When the team used this new information to build proteins in the lab, the outcome was encouraging. These lab-made proteins have properties that are similar to those found in their natural counterparts.
“We have all wondered how a simple process like evolution can lead to such a high-performance material as a protein,” said Rama Ranganathan, Ph.D., Joseph Regenstein Professor in the Department of Biochemistry and Molecular Biology, Pritzker Molecular Engineering, and the College. “We found that genome data contains enormous amounts of information about the basic rules of protein structure and function, and now we’ve been able to understand and replicate nature’s rules to create proteins ourselves.”
His group developed mathematical models based on this data and then began using machine-learning methods to reveal new information about proteins’ basic design rules.
For this research, they studied the chorismate mutase family of metabolic enzymes, a type of protein that is important for life in many bacteria, fungi, and plants.
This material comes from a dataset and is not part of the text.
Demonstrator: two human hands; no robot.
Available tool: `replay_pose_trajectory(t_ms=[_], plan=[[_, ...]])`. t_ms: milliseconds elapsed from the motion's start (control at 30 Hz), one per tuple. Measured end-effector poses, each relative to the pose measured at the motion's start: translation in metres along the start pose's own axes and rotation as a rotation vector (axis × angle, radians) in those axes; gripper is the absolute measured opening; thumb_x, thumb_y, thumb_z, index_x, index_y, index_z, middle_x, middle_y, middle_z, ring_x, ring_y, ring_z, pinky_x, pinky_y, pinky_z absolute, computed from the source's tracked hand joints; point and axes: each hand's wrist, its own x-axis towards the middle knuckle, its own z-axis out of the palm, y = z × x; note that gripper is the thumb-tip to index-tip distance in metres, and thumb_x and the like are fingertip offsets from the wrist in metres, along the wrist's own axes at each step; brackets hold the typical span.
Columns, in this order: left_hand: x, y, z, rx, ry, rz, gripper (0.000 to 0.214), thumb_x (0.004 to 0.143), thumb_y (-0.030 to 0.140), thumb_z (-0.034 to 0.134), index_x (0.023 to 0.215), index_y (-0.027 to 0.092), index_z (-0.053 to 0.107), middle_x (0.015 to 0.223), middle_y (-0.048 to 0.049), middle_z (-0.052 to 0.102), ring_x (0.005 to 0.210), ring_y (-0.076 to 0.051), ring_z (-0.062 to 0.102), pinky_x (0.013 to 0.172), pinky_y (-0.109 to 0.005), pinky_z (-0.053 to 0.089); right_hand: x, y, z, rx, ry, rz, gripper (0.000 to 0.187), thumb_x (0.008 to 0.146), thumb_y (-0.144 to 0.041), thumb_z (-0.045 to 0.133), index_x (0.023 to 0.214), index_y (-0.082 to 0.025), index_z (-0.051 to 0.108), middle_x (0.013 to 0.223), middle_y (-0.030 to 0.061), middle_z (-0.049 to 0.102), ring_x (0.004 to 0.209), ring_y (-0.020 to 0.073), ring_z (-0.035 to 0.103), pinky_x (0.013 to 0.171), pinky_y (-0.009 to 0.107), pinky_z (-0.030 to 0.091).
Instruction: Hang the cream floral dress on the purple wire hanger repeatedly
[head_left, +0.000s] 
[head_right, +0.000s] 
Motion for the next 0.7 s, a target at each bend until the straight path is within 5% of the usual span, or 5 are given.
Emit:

Using machine-learning models, the researchers were able to reveal the simple design rules behind these proteins.
The model shows that just conservation at amino acid positions and correlations in the evolution of pairs of amino acids are sufficient to predict new artificial sequences that would have the properties of the protein family.
You can recreate it while you are learning to fully understand it
“We generally assume that to build something, you have to first deeply understand how it works,” Ranganathan said. “But if you have enough data examples, you can use deep learning methods to learn the rules of design, even as you understand how it works or why it’s built that way.”
He and his collaborators then created synthetic genes to encode for the proteins, cloned them into bacteria, and watched as the bacteria then made the synthetic proteins using their normal cellular machinery. They found that the artificial proteins had the same catalytic function as the natural chorismate mutase proteins.
Proteins are one of the fundamental building blocks of life. As these newly understood design rules are so relatively simple, the number of artificial proteins that researchers could potentially create with them is extremely large.
Taking this beyond the laboratory
In the meantime, they also hope to use this platform to develop proteins that can address pressing societal problems, like climate change. Ranganathan and Andrew Ferguson, PhD, an associate professor, have founded a company called Evozyne that will commercialize this technology with applications in energy, environment, catalysis, and agriculture.
What does their study involve?
Their study “An evolution-based model for designing chorismate mutase enzymes” appears in Science.
“The rational design of enzymes is an important goal for both fundamental and practical reasons. Here, we describe a process to learn the constraints for specifying proteins purely from evolutionary sequence data, design, and build libraries of synthetic genes, and test them for activity in vivo using a quantitative complementation assay,” explain the researchers in the abstract of their paper.
“For chorismate mutase, a key enzyme in the biosynthesis of aromatic amino acids, we demonstrate the design of natural-like catalytic function with substantial sequence diversity. Further optimization focuses the generative model toward function in a specific genomic context. The data show that sequence-based statistical models suffice to specify proteins and provide access to an enormous space of functional sequences.”
Though artificial intelligence revealed the design rules, Ranganathan and his collaborators still don’t fully understand why the models work. Next, they will work to understand just how the models came to this conclusion. “There is much more work to be done,” he said.